By Michael Prate (Mission, South Dakota)
Mike Prate works at Sicangu Co (https://www.sicangu.co/) based in Mission, South Dakota, and lives on Rosebud Reservation with his wife Margaret O’Conner.
Spirituality is one of those things that is so essential for individuals and communities, but so difficult to express and define. It is always moving and shifting, needing to be redefined and clarified. To me, spirituality is a practice, and a way of life. It is reflected in the most significant, and most inconsequential actions of our lives, and it is up to us to evaluate whether or not we are living within our spiritual values. In that way, it is a process – it isn’t where we are going, it’s how we are journeying there that really matters. That sounds cliché, but I think it’s true. I was born and raised in New York, just outside the city. As I reached my college years, I recognized a deep restlessness in myself that had me searching for an authentic way of life, something that would challenge me and leave me spiritually-filled.
Moving to South Dakota and to Rosebud Reservation, was a major part of that journey, and since moving here I have found a daily practice that I feel is deeply meaningful. I believe there is a common energy, a unifying principle that moves through everything, and that it is my job as a human being to pay attention to it, and to stay as connected as possible to it, as often as possible. I think that is why physical activity – particularly activities that tie me to nature – have become such an important part of my spiritual life. My best spiritual practices have always been physical. They help me to quiet my mind and emotions, to ease my body into a deeper awareness of my surroundings and of my interior workings.
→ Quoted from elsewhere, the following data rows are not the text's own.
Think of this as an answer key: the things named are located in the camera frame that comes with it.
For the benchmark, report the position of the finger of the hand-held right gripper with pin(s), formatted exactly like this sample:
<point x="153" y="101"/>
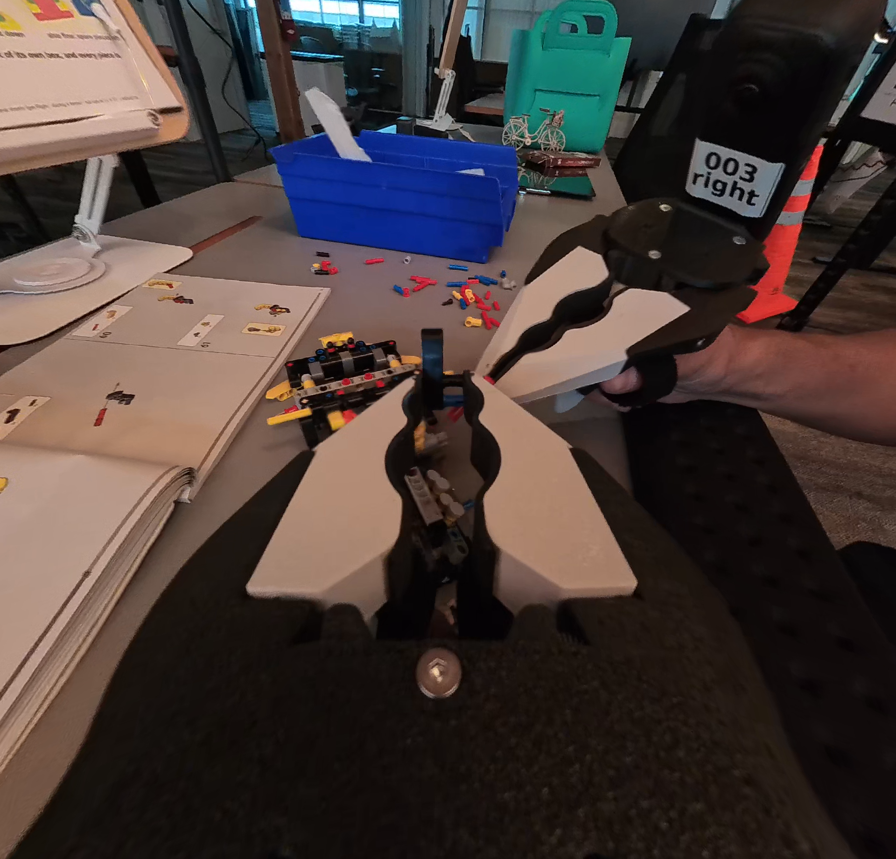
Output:
<point x="553" y="285"/>
<point x="602" y="355"/>

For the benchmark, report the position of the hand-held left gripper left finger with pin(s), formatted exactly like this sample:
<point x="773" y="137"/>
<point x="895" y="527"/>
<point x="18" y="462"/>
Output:
<point x="329" y="523"/>

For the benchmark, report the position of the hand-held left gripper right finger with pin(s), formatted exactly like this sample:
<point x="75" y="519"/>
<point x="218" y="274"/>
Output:
<point x="560" y="523"/>

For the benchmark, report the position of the black toy connector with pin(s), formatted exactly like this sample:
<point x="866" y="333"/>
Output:
<point x="430" y="358"/>

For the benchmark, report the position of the toy brick car chassis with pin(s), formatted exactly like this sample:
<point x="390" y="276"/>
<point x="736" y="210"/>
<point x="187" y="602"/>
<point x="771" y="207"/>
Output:
<point x="343" y="376"/>

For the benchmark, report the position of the person's right forearm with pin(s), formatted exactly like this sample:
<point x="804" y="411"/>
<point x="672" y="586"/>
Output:
<point x="826" y="383"/>

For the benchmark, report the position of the person's right hand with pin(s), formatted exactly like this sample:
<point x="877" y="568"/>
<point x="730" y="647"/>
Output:
<point x="721" y="369"/>

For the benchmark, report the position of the grey toy connector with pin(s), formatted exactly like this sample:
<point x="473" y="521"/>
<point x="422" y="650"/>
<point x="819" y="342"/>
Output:
<point x="507" y="281"/>

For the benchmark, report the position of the black office chair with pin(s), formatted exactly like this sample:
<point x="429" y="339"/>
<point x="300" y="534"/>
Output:
<point x="658" y="117"/>

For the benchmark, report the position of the brown flat boxes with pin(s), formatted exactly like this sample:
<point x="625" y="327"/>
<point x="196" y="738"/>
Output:
<point x="563" y="162"/>

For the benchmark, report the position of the pile of red blue pins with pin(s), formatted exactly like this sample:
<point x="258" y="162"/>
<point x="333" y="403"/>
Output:
<point x="420" y="284"/>

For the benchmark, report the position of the black monitor screen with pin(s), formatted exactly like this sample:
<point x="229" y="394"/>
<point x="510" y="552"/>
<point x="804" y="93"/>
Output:
<point x="651" y="5"/>

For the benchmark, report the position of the dark dotted panel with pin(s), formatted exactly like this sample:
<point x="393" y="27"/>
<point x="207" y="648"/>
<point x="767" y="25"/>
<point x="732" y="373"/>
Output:
<point x="735" y="523"/>

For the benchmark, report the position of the blue plastic bin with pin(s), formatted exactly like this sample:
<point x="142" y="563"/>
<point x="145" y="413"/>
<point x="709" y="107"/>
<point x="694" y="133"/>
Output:
<point x="399" y="201"/>

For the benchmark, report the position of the orange traffic cone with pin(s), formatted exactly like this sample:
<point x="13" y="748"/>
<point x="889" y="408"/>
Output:
<point x="780" y="271"/>

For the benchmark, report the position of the building instruction book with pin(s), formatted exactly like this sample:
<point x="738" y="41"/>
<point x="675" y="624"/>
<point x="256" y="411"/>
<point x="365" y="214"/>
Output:
<point x="140" y="397"/>

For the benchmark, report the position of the red and black toy pieces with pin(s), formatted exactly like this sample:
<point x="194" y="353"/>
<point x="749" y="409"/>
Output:
<point x="325" y="266"/>

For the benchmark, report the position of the white paper sheet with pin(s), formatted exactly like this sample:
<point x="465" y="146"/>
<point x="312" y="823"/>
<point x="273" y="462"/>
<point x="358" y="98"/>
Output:
<point x="336" y="127"/>

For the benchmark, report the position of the white and tan desk lamp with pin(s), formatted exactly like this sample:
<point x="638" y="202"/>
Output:
<point x="451" y="26"/>

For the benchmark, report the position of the red fire extinguisher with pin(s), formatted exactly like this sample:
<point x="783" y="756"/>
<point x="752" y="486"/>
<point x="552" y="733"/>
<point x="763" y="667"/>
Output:
<point x="287" y="9"/>

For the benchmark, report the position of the wooden support post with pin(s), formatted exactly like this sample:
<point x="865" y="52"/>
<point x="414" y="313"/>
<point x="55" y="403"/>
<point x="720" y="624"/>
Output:
<point x="276" y="47"/>
Laboring out in the garden is such an important part of keeping me grounded and connected. All my senses are activated, and I feel deeply present to everything around me. I hear birds calling to one another, feel the wind blowing across my face, feel the dirt and mud coating my hands and burrowing under my fingernails. I watch the plants grow each week, paying attention to them so I understand how they are developing and what they need from me. I can feel power and life all around me, and in me, and I feel alive. I get the same feeling when I am out by myself cutting wood for winter, or when I am hunting in the hills behind my house. These times have taught me the importance of relationships, of paying attention, of quieting myself down.
I can’t say how many times I have been outside working in the garden or cutting wood where I have stopped and taken a deep breath, and just had a sudden feeling of awe and amazement, and of deep belonging. That is an incredible and powerful feeling. I think nature does that for me. It helps me understand my place and purpose in things. It gives me perspective on my impact relative to everything around me, and that is important. That is the best way I can describe my understanding of spirituality, and how I currently live it.
What are your daily activities or relationships that tie you to the land, to others, to the community, and to our global society?